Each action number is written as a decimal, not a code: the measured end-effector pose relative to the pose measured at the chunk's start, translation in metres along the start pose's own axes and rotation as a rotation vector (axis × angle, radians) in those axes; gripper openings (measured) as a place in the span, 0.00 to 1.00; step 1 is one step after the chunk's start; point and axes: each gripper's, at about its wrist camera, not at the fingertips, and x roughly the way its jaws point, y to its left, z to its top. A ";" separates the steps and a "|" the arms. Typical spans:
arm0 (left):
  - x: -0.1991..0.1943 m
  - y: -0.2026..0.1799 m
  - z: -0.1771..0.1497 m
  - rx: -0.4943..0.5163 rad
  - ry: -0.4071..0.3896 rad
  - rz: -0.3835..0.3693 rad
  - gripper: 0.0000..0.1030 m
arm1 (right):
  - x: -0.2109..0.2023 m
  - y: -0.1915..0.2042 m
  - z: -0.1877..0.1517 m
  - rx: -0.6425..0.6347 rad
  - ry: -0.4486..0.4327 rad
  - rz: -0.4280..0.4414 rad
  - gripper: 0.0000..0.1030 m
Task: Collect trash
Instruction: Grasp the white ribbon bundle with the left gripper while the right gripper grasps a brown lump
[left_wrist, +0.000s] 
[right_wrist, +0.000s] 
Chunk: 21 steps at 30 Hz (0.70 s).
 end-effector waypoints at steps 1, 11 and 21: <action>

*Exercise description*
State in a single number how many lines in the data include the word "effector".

*Written reply*
2